# [What you are asked to do]
Lines with the string "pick" must each be copied from the listing.

####################

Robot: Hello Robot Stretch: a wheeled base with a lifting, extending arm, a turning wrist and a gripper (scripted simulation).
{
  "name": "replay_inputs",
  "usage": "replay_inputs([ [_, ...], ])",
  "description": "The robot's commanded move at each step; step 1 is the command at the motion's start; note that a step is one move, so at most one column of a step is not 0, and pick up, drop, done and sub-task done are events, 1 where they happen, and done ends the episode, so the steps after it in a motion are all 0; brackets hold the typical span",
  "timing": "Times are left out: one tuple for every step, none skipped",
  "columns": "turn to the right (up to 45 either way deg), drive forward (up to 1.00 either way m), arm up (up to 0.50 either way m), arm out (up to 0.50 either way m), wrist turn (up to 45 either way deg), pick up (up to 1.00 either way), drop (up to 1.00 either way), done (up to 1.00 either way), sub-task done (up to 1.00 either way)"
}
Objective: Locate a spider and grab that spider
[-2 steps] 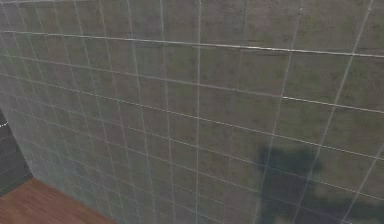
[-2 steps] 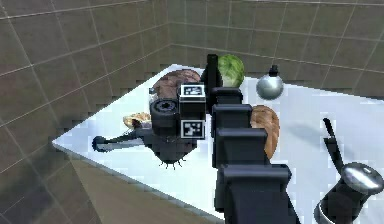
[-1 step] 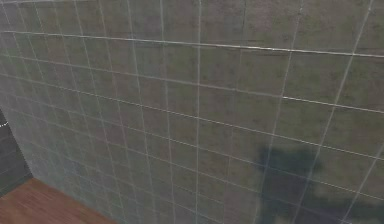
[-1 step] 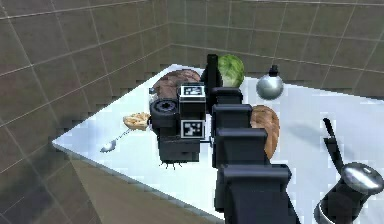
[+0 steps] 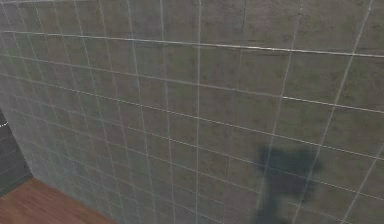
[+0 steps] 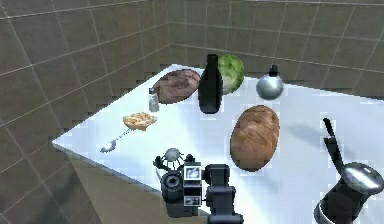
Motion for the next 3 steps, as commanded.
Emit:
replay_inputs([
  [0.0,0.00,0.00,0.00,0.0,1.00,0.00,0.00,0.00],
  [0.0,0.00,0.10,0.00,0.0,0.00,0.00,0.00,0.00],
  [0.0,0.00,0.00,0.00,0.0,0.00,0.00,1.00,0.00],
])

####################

# [The answer]
  "description": "The robot's commanded move at each step; step 1 is the command at the motion's start; note that a step is one move, so at most one column of a step is not 0, and pick up, drop, done and sub-task done are events, 1 where they happen, and done ends the episode, so the steps after it in a motion are all 0; brackets hold the typical span",
  "columns": "turn to the right (up to 45 either way deg), drive forward (up to 1.00 either way m), arm up (up to 0.50 either way m), arm out (up to 0.50 either way m), wrist turn (up to 45 either way deg), pick up (up to 1.00 either way), drop (up to 1.00 either way), done (up to 1.00 either way), sub-task done (up to 1.00 either way)"

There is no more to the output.